It no longer tingles. Claudia Salman-Rath has finished her sporting career. The all-around meeting this weekend in Götzis, which is decisive for the Olympic qualification, will be followed by the 35-year-old. "But probably only on a small screen and behind my son's back," she says. Jakob, born in September 2020, is now in the foreground with his mother. It is difficult for her to leave the offspring to someone else for even an hour, admits the long-time athlete from Frankfurt Eintracht. "I'm even more of a mom than I thought."

That alone is not the reason why the third of the 2017 European Indoor Championships in the long jump decided not to start again. At least she would have liked to say goodbye with a farewell tour. “I always wanted to decide for myself when to stop,” she says. But the left knee doesn't stop hurting even after two operations. First attempts to get fit for jumps again by jogging ended disappointingly in March. “The danger is too great that something will happen,” says Salman-Rath. "I still want to be able to run after my child in ten years."

In order to get the joint in order, the cartilage of which was badly damaged after so many units and the hard training for her long-standing main discipline heptathlon, Salman-Rath had a personal best of 6.94 meters and canceled a double start at the World Championships in London.

She wanted to take part unencumbered for a second Olympic participation after her 14th place in Rio. "If I had known I wouldn't be coming back, I might have postponed the operation for a year and had one last season in the long jump," she says. After two seasons that were missed due to injuries, the fourth place in the World Championship in the heptathlon in Moscow in 2013, who then missed precious metal by just one second in the final 800-meter run, once again hoped for a last major competition.

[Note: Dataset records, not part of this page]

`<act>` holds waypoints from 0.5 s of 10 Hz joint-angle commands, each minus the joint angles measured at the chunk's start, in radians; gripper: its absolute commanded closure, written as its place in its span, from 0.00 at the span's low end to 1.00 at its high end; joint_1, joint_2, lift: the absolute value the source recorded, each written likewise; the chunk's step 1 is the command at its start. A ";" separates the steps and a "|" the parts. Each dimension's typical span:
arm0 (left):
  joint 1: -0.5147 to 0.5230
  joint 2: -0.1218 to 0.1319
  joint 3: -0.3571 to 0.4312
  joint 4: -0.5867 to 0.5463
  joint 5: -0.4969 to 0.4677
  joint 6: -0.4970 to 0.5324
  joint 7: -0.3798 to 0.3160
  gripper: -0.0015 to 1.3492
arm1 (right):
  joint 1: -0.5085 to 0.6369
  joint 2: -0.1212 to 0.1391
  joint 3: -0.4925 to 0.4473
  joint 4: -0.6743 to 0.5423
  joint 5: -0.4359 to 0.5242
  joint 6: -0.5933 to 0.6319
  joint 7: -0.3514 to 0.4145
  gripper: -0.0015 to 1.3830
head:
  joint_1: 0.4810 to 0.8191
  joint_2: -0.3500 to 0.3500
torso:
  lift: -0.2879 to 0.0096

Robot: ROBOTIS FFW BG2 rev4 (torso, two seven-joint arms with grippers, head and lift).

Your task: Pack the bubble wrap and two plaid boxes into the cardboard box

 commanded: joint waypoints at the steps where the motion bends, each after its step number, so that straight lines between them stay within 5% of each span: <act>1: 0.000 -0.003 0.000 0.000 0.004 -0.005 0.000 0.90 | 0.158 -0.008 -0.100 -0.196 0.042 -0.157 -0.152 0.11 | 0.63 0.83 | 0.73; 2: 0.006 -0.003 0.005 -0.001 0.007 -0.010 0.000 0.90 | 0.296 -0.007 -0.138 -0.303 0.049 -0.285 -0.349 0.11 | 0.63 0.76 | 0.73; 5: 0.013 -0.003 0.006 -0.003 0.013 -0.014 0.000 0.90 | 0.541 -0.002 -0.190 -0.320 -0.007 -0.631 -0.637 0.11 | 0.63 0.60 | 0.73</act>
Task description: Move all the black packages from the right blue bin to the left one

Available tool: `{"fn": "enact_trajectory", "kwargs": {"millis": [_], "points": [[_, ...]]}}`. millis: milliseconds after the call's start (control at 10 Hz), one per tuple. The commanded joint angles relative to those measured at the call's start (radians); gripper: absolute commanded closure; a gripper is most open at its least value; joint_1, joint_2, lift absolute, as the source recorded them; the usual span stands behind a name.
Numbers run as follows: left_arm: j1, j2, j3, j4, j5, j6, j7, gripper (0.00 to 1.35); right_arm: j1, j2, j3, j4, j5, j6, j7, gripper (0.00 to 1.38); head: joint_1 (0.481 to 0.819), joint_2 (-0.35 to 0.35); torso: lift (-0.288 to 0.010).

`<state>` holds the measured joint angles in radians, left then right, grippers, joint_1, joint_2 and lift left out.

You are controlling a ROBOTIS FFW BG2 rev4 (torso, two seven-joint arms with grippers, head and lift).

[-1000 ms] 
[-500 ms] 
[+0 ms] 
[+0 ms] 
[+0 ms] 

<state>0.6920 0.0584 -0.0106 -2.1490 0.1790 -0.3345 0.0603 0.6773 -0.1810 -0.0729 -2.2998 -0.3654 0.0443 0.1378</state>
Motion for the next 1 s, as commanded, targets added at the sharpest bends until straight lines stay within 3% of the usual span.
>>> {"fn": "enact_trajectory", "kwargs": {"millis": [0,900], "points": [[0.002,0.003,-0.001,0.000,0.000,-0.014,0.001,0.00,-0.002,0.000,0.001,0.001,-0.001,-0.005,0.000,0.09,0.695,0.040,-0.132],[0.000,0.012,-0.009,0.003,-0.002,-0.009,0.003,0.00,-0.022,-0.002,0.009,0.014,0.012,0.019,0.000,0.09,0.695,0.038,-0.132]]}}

Due to the 2020 Tokyo Games being postponed by a year, she wanted to attack again.

But the birth was difficult;

Because of the pandemic, there were hardly any training opportunities.

"The fitness studios were closed and I wouldn't have had time to go to Frankfurt regularly," says the Darmstadt resident.

Taking your baby with you to practice was out of the question: "He's a bright little boy," she says.

Instead of sleeping most of the time, as others had predicted, Jakob wanted to be kept busy all the time.

Salman-Rath wrote one last all-around competition last December.

She kept the individual discipline in the back of her mind for a while.

Then she gave up.

Longing for normal life

"I had a really nice career," the former German champion sums up. She owes a lot to her coaches Jürgen Sammert and Uli Knapp; "They have always brought me out of the lows". Now the social work student longs for a normal life. When Jakob goes to the crèche in autumn, the trained educator wants to write her bachelor thesis and look for a job that does not stress her emotionally too much. “I am a sensitive one,” says Salman-Rath.

She keeps in shape with inline skating and yoga. Götzis did not write off the multiple participant either. When she was still at the start in Austria, her parents always spent a few days of vacation there with her after the hardships. Salman-Rath can well imagine this for the future, combined with the tingling sensation that one feels as a spectator of the cult event.